Management of Failed ERCP Cannulation in Obstructive Jaundice with Periampullary Mass
When ERCP cannulation fails in a patient with obstructive jaundice and a periampullary mass, percutaneous transhepatic biliary drainage (PTBD) is the recommended next step for biliary decompression and should be performed promptly to reduce morbidity and mortality. 1
What is this called?
This situation is known as a "failed ERCP" or "unsuccessful biliary cannulation." Despite advances in endoscopic techniques, selective biliary access fails in 5-15% of cases, even in expert high-volume centers 2. When cannulation attempts are unsuccessful due to inability to locate or access the bile duct, this represents a technical failure requiring alternative approaches.
Management Algorithm
1. Initial Assessment
- Confirm the presence of obstructive jaundice (elevated bilirubin, dilated bile ducts)
- Evaluate the severity of symptoms (presence of cholangitis, sepsis)
- Review cross-sectional imaging to understand the anatomy and obstruction
2. First-Line Alternative: Percutaneous Transhepatic Biliary Drainage (PTBD)
- PTBD should be reserved for patients in whom ERCP fails 1
- Success rates utilizing a percutaneous approach have been reported upwards of 95-100% 1
- Procedure involves:
- Percutaneous access into the biliary ducts
- Placement of an internal/external biliary catheter
- Follow-up cholangiogram to confirm adequate drainage
3. Second-Line Options: Rendezvous Techniques
- Percutaneous-endoscopic rendezvous technique:
4. Third-Line Options: EUS-Guided Biliary Drainage
- For patients with strong preference for internal drainage 1
- Can be accomplished via transgastric or transduodenal approach
- Requires high level of technical expertise
- Available only at tertiary centers with experienced endoscopists
5. Surgical Options
- Reserved for cases where less invasive approaches fail
- Surgical CBD exploration carries higher morbidity (20-40%) and mortality (1.3-4%) 1
- Laparoscopic CBD exploration may be preferable with reported success of up to 95% 1
Special Considerations
Factors that may have contributed to failed cannulation:
- Periampullary mass distorting anatomy
- Periampullary diverticula making cannulation technically difficult 3, 4
- Duodenal infiltration by tumor 5
- Altered surgical anatomy from previous operations
Complications of PTBD to monitor for:
- Biliary peritonitis
- Hemobilia
- Pneumothorax
- Hematoma
- Liver abscesses
- Bile leak
- Overall complication rate approximately 6.8% 1
Comparative Outcomes
When comparing EUS-guided rendezvous techniques with PTBD after failed ERCP:
- PTBD has higher initial technical success (100% vs 76% for EUS-guided) 6
- EUS-guided approaches, when successful, result in:
- Shorter hospital stays (1 day vs 5 days)
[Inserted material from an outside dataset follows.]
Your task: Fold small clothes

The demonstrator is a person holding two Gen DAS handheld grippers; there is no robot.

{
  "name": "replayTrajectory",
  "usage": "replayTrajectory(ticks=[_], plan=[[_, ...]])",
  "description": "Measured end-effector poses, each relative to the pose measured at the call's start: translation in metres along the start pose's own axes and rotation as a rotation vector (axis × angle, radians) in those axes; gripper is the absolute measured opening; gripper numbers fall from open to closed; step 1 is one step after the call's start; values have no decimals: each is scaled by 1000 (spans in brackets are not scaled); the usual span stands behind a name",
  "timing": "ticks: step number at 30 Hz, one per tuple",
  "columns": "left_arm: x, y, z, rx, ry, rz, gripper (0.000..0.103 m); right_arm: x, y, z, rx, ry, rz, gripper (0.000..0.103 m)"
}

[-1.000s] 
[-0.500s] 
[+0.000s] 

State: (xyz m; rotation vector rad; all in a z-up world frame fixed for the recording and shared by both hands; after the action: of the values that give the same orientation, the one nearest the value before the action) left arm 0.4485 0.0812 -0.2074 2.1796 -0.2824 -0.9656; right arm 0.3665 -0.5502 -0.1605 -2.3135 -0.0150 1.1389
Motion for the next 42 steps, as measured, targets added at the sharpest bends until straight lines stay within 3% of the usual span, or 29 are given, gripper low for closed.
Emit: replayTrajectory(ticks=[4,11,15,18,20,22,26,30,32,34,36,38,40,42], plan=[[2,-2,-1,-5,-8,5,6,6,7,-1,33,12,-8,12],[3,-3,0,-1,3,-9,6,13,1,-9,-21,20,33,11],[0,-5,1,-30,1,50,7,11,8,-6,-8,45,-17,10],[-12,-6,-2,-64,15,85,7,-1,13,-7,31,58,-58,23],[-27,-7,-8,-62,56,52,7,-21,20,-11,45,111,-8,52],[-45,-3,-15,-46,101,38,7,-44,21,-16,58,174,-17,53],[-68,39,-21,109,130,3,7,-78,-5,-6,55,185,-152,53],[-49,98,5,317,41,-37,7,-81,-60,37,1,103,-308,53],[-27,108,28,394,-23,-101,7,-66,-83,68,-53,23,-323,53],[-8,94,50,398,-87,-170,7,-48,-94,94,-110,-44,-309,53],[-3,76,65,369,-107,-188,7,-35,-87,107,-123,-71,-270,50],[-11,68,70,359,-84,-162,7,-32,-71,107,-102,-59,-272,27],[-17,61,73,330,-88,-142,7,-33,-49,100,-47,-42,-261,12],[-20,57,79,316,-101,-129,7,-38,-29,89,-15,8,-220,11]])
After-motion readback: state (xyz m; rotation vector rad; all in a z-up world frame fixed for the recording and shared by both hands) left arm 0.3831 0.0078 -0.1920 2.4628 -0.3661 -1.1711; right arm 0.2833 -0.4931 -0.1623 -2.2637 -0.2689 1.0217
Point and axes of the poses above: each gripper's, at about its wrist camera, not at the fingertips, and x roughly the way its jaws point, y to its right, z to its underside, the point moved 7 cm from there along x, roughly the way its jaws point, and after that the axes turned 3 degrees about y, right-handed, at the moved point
- Fewer follow-up biliary interventions 6
Pitfalls to Avoid
Delay in seeking alternative drainage: Delayed intervention is associated with elevated morbidity, mortality, increased ICU admission, and prolonged hospitalization 1
Repeated unsuccessful ERCP attempts: Multiple cannulation attempts increase the risk of post-ERCP pancreatitis 2
Failure to consider anatomical barriers: Duodenal obstruction, periampullary diverticula, or altered surgical anatomy may make ERCP technically impossible 7
Overlooking cholangitis risk: In patients with biliary obstruction, manipulating an obstructed biliary system carries high risk of inducing suppurative cholangitis 1
Remember that timely biliary decompression is essential for reducing morbidity and mortality in patients with obstructive jaundice, particularly when there is concern for malignancy or cholangitis.